WORK REQUIRED: Return the listing word for word, as given.

══ DATA BLOCK

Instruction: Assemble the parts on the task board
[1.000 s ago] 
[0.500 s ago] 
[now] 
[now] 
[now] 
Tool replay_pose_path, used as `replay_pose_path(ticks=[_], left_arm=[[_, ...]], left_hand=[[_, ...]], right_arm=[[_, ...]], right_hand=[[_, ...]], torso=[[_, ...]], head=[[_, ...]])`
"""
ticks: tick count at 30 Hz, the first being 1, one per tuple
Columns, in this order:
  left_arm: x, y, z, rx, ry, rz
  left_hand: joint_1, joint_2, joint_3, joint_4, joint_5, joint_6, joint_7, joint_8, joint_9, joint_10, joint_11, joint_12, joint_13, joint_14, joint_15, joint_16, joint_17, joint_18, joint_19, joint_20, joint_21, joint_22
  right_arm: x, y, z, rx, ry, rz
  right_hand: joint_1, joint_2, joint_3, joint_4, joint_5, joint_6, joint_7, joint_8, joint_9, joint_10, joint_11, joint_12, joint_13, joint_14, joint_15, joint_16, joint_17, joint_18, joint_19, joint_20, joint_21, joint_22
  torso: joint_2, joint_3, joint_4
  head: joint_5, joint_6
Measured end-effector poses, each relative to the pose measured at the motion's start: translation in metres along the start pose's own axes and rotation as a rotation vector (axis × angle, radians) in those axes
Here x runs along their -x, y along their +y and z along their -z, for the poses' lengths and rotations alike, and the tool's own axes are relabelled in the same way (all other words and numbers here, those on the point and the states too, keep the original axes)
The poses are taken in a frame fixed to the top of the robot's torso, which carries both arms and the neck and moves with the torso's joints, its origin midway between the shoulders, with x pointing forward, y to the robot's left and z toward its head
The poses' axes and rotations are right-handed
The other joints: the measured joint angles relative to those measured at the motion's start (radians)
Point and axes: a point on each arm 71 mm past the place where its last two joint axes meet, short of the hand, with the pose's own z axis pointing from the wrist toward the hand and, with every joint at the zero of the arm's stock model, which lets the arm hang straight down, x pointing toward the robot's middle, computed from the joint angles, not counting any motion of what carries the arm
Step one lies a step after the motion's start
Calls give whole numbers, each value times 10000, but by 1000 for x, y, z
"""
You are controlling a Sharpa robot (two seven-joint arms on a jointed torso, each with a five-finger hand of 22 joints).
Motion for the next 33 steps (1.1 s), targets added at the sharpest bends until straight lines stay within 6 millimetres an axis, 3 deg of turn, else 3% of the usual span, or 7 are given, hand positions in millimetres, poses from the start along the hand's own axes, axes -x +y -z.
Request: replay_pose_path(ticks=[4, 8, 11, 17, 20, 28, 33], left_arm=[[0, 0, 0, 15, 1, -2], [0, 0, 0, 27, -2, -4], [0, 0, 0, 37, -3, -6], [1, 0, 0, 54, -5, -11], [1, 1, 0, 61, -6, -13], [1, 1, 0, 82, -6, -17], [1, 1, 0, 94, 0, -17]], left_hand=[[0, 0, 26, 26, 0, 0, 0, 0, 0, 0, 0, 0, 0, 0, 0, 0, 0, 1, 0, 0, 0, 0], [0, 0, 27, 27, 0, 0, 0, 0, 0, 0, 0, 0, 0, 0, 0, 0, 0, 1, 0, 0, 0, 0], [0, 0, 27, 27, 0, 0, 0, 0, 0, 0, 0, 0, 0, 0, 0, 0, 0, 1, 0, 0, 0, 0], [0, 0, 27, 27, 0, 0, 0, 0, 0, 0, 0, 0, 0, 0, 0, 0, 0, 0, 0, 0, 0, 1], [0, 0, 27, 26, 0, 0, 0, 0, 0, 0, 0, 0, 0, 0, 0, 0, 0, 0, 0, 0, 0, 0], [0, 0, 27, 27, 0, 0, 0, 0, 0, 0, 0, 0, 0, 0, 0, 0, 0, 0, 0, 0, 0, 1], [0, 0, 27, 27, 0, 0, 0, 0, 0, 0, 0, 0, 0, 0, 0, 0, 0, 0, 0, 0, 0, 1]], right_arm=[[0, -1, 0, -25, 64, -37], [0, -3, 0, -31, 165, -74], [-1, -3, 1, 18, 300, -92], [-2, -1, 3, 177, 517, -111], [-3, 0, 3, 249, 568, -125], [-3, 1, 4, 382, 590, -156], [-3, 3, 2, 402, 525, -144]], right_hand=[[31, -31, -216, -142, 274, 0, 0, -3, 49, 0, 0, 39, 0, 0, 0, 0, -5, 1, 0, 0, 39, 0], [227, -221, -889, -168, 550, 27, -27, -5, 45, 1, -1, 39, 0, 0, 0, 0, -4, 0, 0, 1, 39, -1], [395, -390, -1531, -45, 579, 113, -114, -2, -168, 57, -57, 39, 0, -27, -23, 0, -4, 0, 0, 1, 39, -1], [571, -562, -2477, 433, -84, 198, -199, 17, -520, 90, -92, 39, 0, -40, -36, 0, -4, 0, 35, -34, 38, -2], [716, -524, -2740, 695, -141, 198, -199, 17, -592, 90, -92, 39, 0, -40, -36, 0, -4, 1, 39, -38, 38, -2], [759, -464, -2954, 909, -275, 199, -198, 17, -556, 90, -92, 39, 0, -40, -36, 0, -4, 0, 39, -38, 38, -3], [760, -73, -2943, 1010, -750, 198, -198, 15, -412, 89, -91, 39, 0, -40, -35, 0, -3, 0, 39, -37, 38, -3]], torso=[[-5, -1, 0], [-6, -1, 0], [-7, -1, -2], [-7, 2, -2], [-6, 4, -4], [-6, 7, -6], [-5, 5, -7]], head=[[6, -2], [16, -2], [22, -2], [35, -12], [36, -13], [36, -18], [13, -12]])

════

PROBLEM SOLUTION:
Instruction: Assemble the parts on the task board
[1.000 s ago] 
[0.500 s ago] 
[now] 
[now] 
[now] 
Tool replay_pose_path, used as `replay_pose_path(ticks=[_], left_arm=[[_, ...]], left_hand=[[_, ...]], right_arm=[[_, ...]], right_hand=[[_, ...]], torso=[[_, ...]], head=[[_, ...]])`
"""
ticks: tick count at 30 Hz, the first being 1, one per tuple
Columns, in this order:
  left_arm: x, y, z, rx, ry, rz
  left_hand: joint_1, joint_2, joint_3, joint_4, joint_5, joint_6, joint_7, joint_8, joint_9, joint_10, joint_11, joint_12, joint_13, joint_14, joint_15, joint_16, joint_17, joint_18, joint_19, joint_20, joint_21, joint_22
  right_arm: x, y, z, rx, ry, rz
  right_hand: joint_1, joint_2, joint_3, joint_4, joint_5, joint_6, joint_7, joint_8, joint_9, joint_10, joint_11, joint_12, joint_13, joint_14, joint_15, joint_16, joint_17, joint_18, joint_19, joint_20, joint_21, joint_22
  torso: joint_2, joint_3, joint_4
  head: joint_5, joint_6
Measured end-effector poses, each relative to the pose measured at the motion's start: translation in metres along the start pose's own axes and rotation as a rotation vector (axis × angle, radians) in those axes
Here x runs along their -x, y along their +y and z along their -z, for the poses' lengths and rotations alike, and the tool's own axes are relabelled in the same way (all other words and numbers here, those on the point and the states too, keep the original axes)
The poses are taken in a frame fixed to the top of the robot's torso, which carries both arms and the neck and moves with the torso's joints, its origin midway between the shoulders, with x pointing forward, y to the robot's left and z toward its head
The poses' axes and rotations are right-handed
The other joints: the measured joint angles relative to those measured at the motion's start (radians)
Point and axes: a point on each arm 71 mm past the place where its last two joint axes meet, short of the hand, with the pose's own z axis pointing from the wrist toward the hand and, with every joint at the zero of the arm's stock model, which lets the arm hang straight down, x pointing toward the robot's middle, computed from the joint angles, not counting any motion of what carries the arm
Step one lies a step after the motion's start
Calls give whole numbers, each value times 10000, but by 1000 for x, y, z
"""
You are controlling a Sharpa robot (two seven-joint arms on a jointed torso, each with a five-finger hand of 22 joints).
Motion for the next 33 steps (1.1 s), targets added at the sharpest bends until straight lines stay within 6 millimetres an axis, 3 deg of turn, else 3% of the usual span, or 7 are given, hand positions in millimetres, poses from the start along the hand's own axes, axes -x +y -z.
Request: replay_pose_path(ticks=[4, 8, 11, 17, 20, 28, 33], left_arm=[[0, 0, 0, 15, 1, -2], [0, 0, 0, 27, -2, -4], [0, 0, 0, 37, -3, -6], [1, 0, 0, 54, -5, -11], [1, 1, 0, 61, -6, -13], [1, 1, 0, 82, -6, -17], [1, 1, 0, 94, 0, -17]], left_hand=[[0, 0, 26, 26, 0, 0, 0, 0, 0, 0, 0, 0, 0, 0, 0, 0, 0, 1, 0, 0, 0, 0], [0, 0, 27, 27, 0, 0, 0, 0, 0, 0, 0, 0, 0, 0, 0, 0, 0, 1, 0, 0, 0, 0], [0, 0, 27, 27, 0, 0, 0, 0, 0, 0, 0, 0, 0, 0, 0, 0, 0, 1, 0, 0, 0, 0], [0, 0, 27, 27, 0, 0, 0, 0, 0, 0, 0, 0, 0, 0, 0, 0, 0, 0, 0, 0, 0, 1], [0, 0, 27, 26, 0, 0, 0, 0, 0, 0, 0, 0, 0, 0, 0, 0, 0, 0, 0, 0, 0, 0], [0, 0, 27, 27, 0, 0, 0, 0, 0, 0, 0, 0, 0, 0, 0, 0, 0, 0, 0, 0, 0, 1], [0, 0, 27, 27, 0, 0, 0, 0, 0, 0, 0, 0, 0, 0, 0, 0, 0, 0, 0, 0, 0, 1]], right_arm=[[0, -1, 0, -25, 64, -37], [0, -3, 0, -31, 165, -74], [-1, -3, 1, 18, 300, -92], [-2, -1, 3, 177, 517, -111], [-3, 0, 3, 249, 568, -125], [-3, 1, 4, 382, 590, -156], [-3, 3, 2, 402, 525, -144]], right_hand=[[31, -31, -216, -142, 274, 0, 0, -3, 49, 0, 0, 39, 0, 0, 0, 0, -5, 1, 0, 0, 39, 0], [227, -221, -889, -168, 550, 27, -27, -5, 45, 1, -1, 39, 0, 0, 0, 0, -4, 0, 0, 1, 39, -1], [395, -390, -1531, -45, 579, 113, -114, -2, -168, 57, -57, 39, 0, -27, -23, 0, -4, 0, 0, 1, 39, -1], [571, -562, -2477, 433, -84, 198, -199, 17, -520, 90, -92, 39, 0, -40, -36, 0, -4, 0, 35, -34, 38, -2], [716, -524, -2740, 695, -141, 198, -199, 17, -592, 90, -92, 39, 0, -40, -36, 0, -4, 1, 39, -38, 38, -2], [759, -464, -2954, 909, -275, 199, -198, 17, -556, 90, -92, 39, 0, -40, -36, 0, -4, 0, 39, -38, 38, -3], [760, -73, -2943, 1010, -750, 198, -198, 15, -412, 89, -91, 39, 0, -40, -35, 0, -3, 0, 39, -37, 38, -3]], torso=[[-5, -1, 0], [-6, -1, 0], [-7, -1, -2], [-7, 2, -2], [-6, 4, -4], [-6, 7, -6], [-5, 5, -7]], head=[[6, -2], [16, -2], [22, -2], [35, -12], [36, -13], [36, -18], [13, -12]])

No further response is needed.